Technical Analysis: Pound Sterling falls after short-lived pullback to near 1.2300

Pound Sterling faced an intense sell-off after a short-lived pullback to near the round-level resistance of 1.2300. The GBP/USD pair failed to sustain above the 20-day Exponential Moving Average (EMA), which indicates that the short-term trend is bearish. The broader Cable outlook is extremely bearish as the 50-day and 200-day EMAs are downward-sloping. Further downside in the GBP/USD pair could drag it towards the psychological support of 1.2000.

Pound Sterling FAQs

What is the Pound Sterling?

The Pound Sterling (GBP) is the oldest currency in the world (886 AD) and the official currency of the United Kingdom. It is the fourth most traded unit for foreign exchange (FX) in the world, accounting for 12% of all transactions, averaging $630 billion a day, according to 2022 data.
Its key trading pairs are GBP/USD, aka ‘Cable’, which accounts for 11% of FX, GBP/JPY, or the ‘Dragon’ as it is known by traders (3%), and EUR/GBP (2%). The Pound Sterling is issued by the Bank of England (BoE).

How do the decisions of the Bank of England impact on the Pound Sterling?

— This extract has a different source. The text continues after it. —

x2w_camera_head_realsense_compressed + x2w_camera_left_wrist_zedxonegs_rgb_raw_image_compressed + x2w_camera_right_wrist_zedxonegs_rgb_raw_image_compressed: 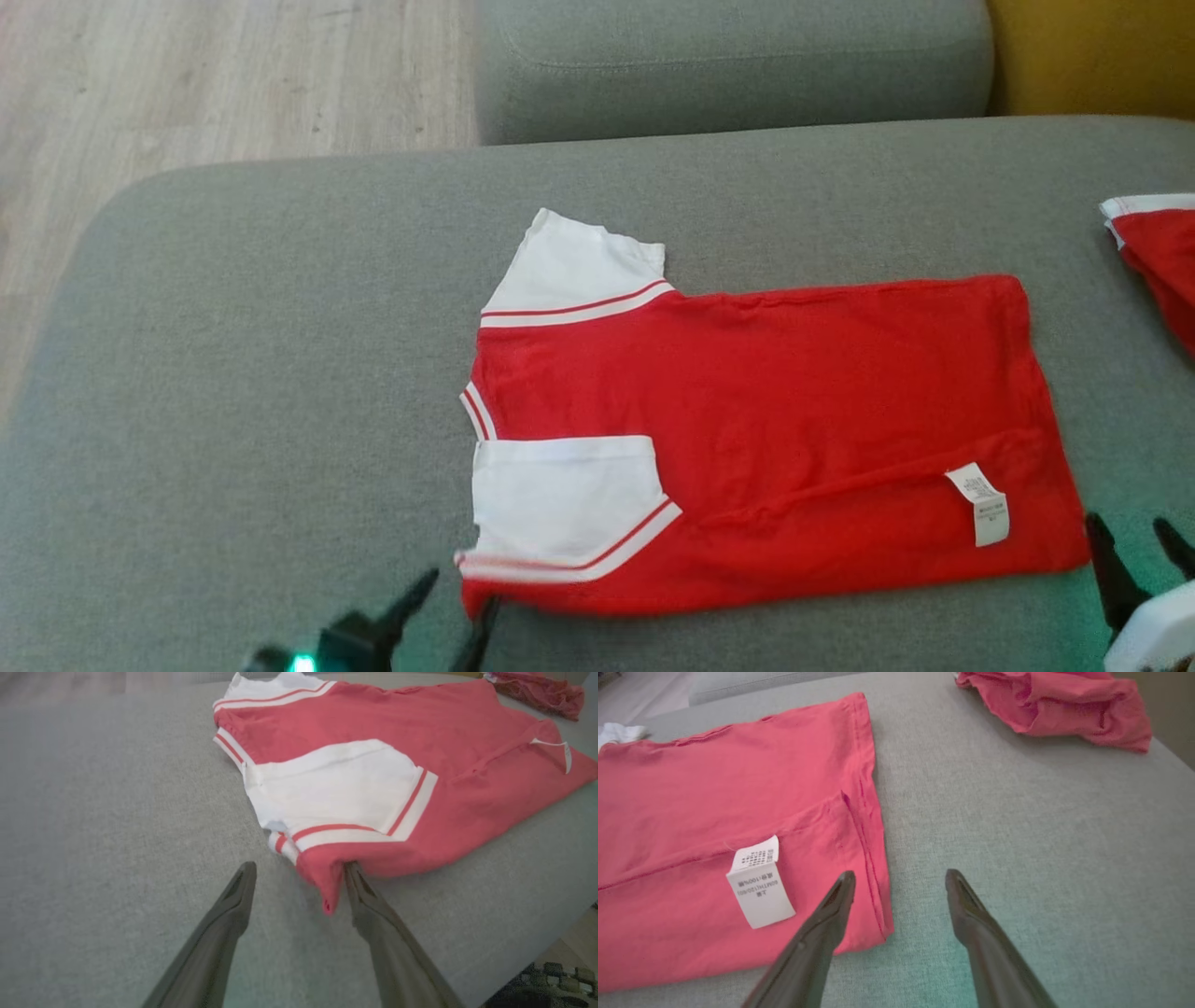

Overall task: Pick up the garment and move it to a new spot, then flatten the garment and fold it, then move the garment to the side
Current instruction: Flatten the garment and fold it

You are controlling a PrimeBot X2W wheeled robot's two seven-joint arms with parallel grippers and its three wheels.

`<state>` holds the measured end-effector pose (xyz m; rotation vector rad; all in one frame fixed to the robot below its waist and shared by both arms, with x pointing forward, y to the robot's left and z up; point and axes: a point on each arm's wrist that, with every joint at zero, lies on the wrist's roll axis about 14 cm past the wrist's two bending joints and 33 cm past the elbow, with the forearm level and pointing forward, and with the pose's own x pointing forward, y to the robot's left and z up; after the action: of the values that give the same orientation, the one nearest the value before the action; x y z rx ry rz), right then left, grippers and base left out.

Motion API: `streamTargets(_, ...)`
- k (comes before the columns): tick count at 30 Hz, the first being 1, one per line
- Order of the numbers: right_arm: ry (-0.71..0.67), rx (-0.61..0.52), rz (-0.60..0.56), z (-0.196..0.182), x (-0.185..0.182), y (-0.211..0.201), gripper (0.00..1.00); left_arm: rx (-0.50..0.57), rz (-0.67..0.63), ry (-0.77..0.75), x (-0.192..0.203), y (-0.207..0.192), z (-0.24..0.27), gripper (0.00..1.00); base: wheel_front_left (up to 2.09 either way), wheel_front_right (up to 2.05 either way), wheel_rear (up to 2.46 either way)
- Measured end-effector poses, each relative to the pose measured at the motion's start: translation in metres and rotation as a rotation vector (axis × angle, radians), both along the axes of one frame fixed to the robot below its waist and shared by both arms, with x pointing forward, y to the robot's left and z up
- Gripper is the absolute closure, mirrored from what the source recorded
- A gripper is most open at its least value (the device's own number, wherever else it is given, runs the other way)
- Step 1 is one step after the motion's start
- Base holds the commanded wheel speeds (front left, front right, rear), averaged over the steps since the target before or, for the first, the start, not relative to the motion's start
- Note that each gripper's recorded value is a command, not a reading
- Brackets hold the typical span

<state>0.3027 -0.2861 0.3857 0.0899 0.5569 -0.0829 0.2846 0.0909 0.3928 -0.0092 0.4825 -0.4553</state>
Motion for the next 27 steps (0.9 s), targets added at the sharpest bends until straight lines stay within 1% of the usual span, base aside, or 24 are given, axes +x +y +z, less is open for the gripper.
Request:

The single most important factor influencing the value of the Pound Sterling is monetary policy decided by the Bank of England. The BoE bases its decisions on whether it has achieved its primary goal of “price stability” – a steady inflation rate of around 2%. Its primary tool for achieving this is the adjustment of interest rates.
When inflation is too high, the BoE will try to rein it in by raising interest rates, making it more expensive for people and businesses to access credit. This is generally positive for GBP, as higher interest rates make the UK a more attractive place for global investors to park their money.
When inflation falls too low it is a sign economic growth is slowing. In this scenario, the BoE will consider lowering interest rates to cheapen credit so businesses will borrow more to invest in growth-generating projects.

How does economic data influence the value of the Pound?

Data releases gauge the health of the economy and can impact the value of the Pound Sterling. Indicators such as GDP, Manufacturing and Services PMIs, and employment can all influence the direction of the GBP.
A strong economy is good for Sterling. Not only does it attract more foreign investment but it may encourage the BoE to put up interest rates, which will directly strengthen GBP. Otherwise, if economic data is weak, the Pound Sterling is likely to fall.

How does the Trade Balance impact the Pound?

Another significant data release for the Pound Sterling is the Trade Balance. This indicator measures the difference between what a country earns from its exports and what it spends on imports over a given period.
If a country produces highly sought-after exports, its currency will benefit purely from the extra demand created from foreign buyers seeking to purchase these goods. Therefore, a positive net Trade Balance strengthens a currency and vice versa for a negative balance.